The Passionists have daily reflections on the Mass readings and I was the reflector for today:

The final days of the year are days for looking back and looking ahead.  It’s a favorite time for pundits and experts of all kind to take their seats on radio and television talk shows to measure the times.  They mostly see the past and future through the lens of politics and economics. Power and money explain it all, they say.  But do they?

Our readings for today advise measuring things differently. “Children, it is the last hour; ?and just as you heard that the antichrist was coming,? so now many antichrists have appeared.” A grim assessment isn’t it? St. John’s 1st Letter seems to paint the times dark and haunted by evil spirits.

Yet, the opening words of his gospel that follow look beyond the darkness, beyond time and space, to the beginning of it all.

“In the beginning was the Word, and the Word was with God, and the Word was God. He was in the beginning with God.

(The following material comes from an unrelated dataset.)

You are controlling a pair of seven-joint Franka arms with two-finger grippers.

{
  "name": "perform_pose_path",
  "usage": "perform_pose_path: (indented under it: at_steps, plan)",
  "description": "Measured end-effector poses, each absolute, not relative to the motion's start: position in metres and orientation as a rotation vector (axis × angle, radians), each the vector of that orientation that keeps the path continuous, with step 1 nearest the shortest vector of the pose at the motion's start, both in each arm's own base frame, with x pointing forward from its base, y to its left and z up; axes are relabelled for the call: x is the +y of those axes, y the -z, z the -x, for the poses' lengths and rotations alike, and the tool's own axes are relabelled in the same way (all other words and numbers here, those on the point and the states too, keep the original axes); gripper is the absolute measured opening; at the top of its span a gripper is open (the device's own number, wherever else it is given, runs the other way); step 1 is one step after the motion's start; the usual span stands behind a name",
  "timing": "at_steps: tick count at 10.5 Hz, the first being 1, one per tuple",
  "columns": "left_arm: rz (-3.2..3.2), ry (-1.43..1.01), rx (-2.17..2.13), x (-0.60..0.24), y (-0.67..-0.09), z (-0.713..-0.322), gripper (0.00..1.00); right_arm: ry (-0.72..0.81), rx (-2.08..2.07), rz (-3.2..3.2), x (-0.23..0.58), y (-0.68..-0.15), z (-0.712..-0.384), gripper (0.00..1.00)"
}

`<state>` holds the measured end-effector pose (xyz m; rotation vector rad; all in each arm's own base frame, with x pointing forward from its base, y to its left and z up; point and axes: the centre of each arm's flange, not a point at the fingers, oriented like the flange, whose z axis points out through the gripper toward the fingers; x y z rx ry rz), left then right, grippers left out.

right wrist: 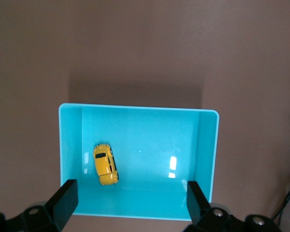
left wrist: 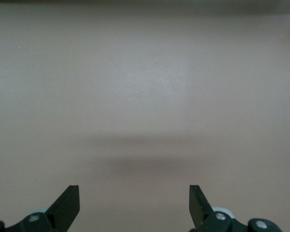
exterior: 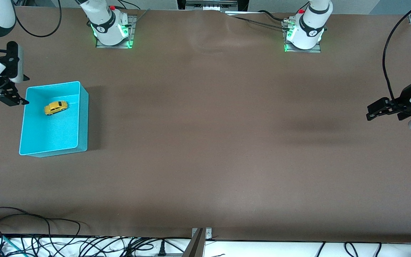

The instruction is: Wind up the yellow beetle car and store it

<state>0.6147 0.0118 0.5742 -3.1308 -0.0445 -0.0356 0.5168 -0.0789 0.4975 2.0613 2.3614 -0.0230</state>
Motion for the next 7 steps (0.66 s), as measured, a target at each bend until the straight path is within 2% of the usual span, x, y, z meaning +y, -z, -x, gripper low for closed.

All things came to be through him, and without him nothing came to be. What came to be through him was life, and this life was the light of the human race; the light shines in the darkness, and the darkness has not overcome it.”

The Word of God, Jesus Christ, brings to the world life and light, and darkness cannot overcome him. That’s something to remember as commentators throw up their hands trying to make sense of the world today. Or, more personally, when we hear ourselves thinking we’re going to be overcome by the dark.

The Word became flesh and has made his dwelling among us. “From his fullness we have all received, grace in place of grace.”